My Browser WASM't Prepared for This. Using DuckDB, Apache Arrow and Web Workers

(motifanalytics.medium.com)

126 points | by jjp a year ago ago

36 comments

mcraiha a year ago

Tip for all the blog authors, do NOT post code as image. Specially do not add fake editor UI and drop shadow to the image.

In this case 25 lines of code is 50 kB of image binary.

Also it cannot be searched via search engine. Nor can it be read with screen reader.

[-]

doubled112 a year ago

Pro tip for everybody: do not post any text as images

Never should I receive a Java exception hundreds of lines long as a cut off JPEG file.

Or a screenshot of a Google Sheet missing the information you’re talking to me about.

[-]

shepmaster a year ago

We made this to be used as a reply when pictures are misused where text would be better:

https://fewer.pics/

[-]

stingraycharles a year ago

I’m disappointed the rendered picture isn’t advanced CSS. I honestly expected that to be the case.

[-]

natebc a year ago

I hope someone accepts this challenge!

brulard a year ago

It should have been animated.

[-]

ralferoo a year ago

It should have been a .swf and required a plugin to be installed to see it.

lgas a year ago

Why ruin the message by writing half of it upside down?

[-]

shepmaster a year ago

Yep, as the sibling said, it’s to prove the point in a snarky manner. The yellow-on-white color, the wobbling, upside down path of text, the font choice, the unrelated image; all of these serve to make the concept actively hard to process.
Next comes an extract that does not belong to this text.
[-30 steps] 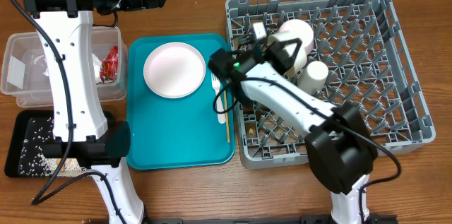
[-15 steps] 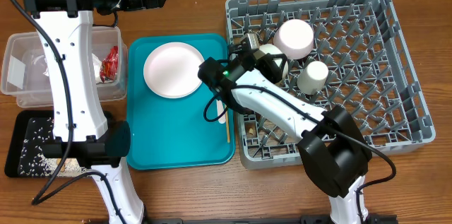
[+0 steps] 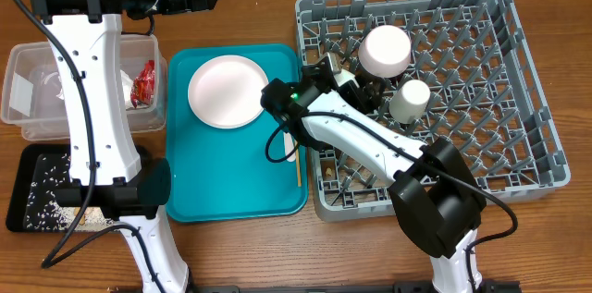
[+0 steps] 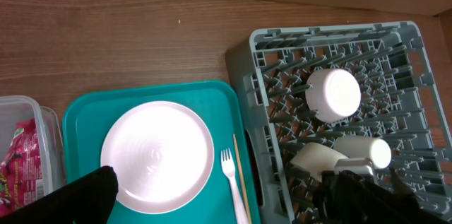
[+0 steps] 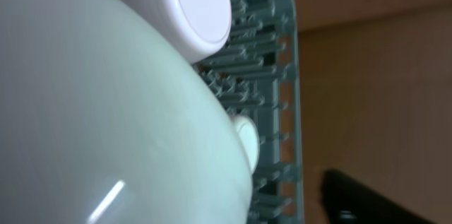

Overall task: Sort waste into correct bins and load items into the dishwasher
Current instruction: 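Lower the white bowl into the rack and open the right gripper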

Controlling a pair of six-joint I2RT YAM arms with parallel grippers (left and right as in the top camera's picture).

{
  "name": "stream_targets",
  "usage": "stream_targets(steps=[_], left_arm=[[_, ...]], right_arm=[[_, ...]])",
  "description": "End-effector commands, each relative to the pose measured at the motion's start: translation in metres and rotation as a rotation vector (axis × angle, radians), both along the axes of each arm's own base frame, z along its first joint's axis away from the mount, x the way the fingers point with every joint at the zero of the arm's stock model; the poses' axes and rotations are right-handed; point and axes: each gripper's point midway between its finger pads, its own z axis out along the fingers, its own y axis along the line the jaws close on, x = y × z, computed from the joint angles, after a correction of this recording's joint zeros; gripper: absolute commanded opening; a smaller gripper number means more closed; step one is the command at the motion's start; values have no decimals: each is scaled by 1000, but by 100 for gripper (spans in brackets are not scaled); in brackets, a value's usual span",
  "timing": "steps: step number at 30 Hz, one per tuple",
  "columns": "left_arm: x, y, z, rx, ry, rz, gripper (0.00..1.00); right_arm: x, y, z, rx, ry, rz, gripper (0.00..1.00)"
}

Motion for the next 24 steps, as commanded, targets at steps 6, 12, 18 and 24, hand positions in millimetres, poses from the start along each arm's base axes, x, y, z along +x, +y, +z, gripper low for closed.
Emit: stream_targets(steps=[6, 12, 18, 24], left_arm=[[-3, 2, 9, 4, -28, 1, 100], [-3, 2, 9, 5, -28, 1, 100], [-3, 2, 9, 5, -28, 2, 100], [-3, 2, 9, 5, -28, 1, 100]], right_arm=[[-2, -4, 17, -113, 6, 25, 100], [-12, 6, 21, 8, 37, 18, 100], [-28, 13, 28, 94, 79, 25, 100], [-54, 19, 18, 201, 210, 6, 100]])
Hopefully this sparks a little “wow I wonder if my image of text was also hard to read like I just experienced” moment.

doubled112 a year ago

It actually enhances the message by being harder to read.

goda90 a year ago

This guide can help if you still want the code to be pretty: https://www.taniarascia.com/adding-syntax-highlighting-to-co...

[-]

ciupicri a year ago

Or use vim to convert it to HTML https://vi.stackexchange.com/questions/792/how-to-convert-a-...

fragmede a year ago

OCR's come pretty far these days and I can select text off an image with my iPhone processing it locally with a fair bit of success.

a year ago

[deleted]

a year ago

[deleted]

markerz a year ago

It’s also terrible copy-pasting and CMD+F experience.

drtgh a year ago

As long as such 50kB image doesn’t get replaced with 700kB of javascript bundles for coloring code.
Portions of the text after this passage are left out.